__Directions__
Every line of the listing should be retyped exactly, but none of the pictures should be.

__Supplied material__
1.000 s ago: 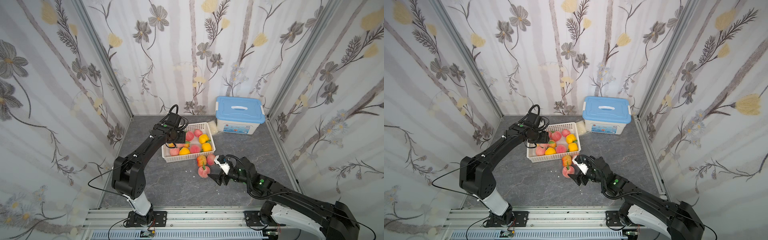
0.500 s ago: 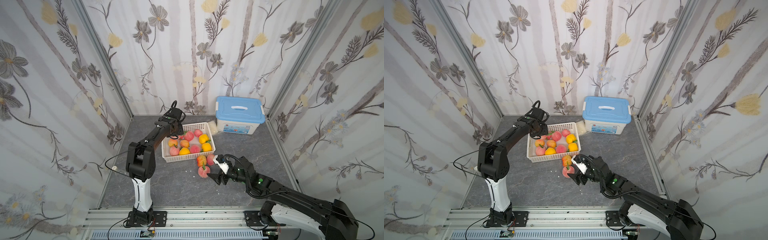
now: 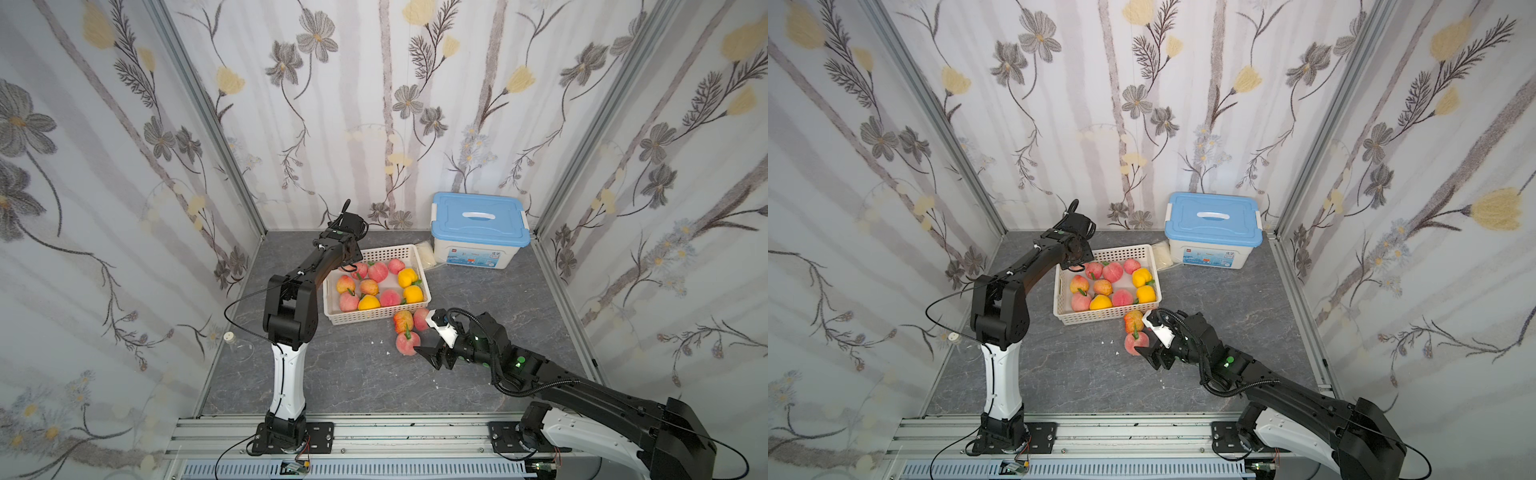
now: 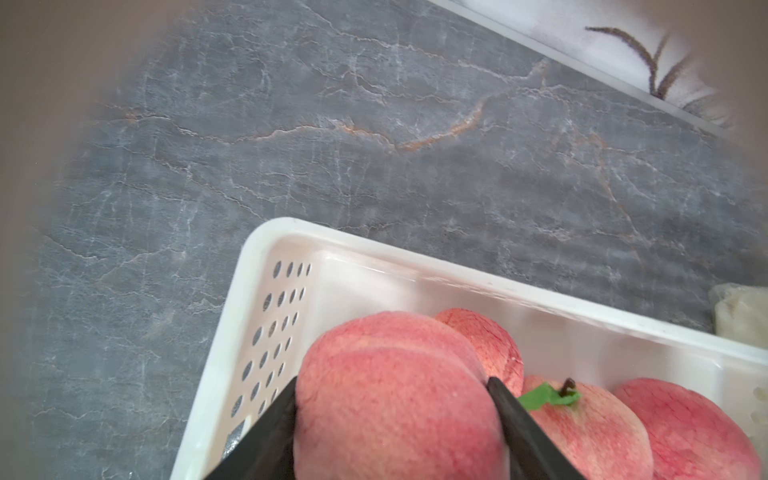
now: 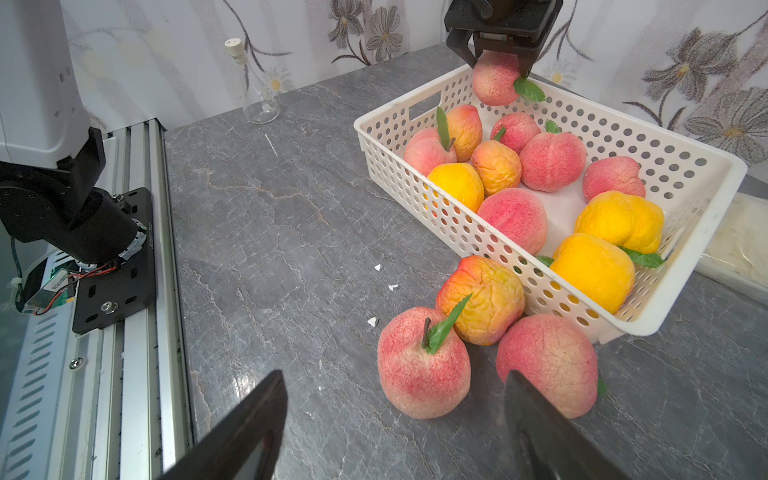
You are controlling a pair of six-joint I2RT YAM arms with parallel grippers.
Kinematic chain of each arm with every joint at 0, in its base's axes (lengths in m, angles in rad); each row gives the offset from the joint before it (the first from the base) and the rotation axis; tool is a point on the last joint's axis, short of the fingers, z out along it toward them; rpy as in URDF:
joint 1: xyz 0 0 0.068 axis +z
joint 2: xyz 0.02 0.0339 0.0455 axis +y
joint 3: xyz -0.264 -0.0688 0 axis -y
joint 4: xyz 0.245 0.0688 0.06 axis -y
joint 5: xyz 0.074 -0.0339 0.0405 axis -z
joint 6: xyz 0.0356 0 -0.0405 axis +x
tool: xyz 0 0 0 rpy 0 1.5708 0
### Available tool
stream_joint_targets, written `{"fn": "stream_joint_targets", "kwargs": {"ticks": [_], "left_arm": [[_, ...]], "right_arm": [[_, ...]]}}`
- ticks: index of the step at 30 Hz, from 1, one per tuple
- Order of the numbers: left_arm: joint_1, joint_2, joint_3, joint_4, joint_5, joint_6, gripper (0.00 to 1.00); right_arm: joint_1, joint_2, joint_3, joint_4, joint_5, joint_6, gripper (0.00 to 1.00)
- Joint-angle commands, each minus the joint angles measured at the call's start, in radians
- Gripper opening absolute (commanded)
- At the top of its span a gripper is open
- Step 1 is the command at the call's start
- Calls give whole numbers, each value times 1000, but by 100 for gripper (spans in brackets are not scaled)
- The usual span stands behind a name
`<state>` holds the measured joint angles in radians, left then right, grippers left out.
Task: Put the peaches into the basket
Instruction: Place the peach in the basket.
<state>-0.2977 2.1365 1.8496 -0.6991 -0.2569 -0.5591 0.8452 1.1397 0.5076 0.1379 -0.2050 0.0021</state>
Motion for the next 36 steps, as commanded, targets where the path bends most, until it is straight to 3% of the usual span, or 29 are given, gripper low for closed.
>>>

__Task result__
1.000 s ago: 
0.500 s ago: 
now: 
now: 
now: 
You are controlling a pair of six-joint I2RT YAM arms with parallel grippers.
Kinematic chain of each arm with every joint at 0, in its base's axes (lengths in m, angles in rad); each row gives the offset from the joint before it (the first from the base) and the rotation axis; tool is a point on the last joint's axis, short of the fingers, z out along it toward them; rpy as in URDF:
joint 1: xyz 0 0 0.068 axis +z
joint 2: xyz 0.02 0.0339 0.0455 axis +y
joint 3: xyz -0.264 -0.0688 0 axis -y
joint 4: xyz 0.245 0.0688 0.06 axis -y
joint 5: xyz 0.074 -0.0339 0.0405 axis -z
joint 6: xyz 0.0356 0 -0.0405 axis +x
tool: xyz 0 0 0 rpy 0 1.5708 0
### Available tool
stream_joint_targets, written `{"fn": "stream_joint_targets", "kwargs": {"ticks": [_], "left_arm": [[_, ...]], "right_arm": [[_, ...]]}}`
- ticks: index of the step at 30 Hz, from 1, one per tuple
- Order of the numbers: left_arm: joint_1, joint_2, joint_3, joint_4, joint_5, joint_6, gripper (0.00 to 1.00); right_arm: joint_1, joint_2, joint_3, joint_4, joint_5, joint_6, gripper (0.00 to 1.00)
- Joint-angle commands, each minus the joint angles measured at the call's start, in radians
- Gripper opening absolute (commanded)
- At the top of its span a gripper is open
- Step 1 is the command at the call's start
- Calls give whole numbers, each value times 1000, but by 100 for gripper (spans in brackets are not scaled)
- The usual span stands behind a name
`<state>` holds the measured joint angles in radians, left then right, grippers left out.
Task: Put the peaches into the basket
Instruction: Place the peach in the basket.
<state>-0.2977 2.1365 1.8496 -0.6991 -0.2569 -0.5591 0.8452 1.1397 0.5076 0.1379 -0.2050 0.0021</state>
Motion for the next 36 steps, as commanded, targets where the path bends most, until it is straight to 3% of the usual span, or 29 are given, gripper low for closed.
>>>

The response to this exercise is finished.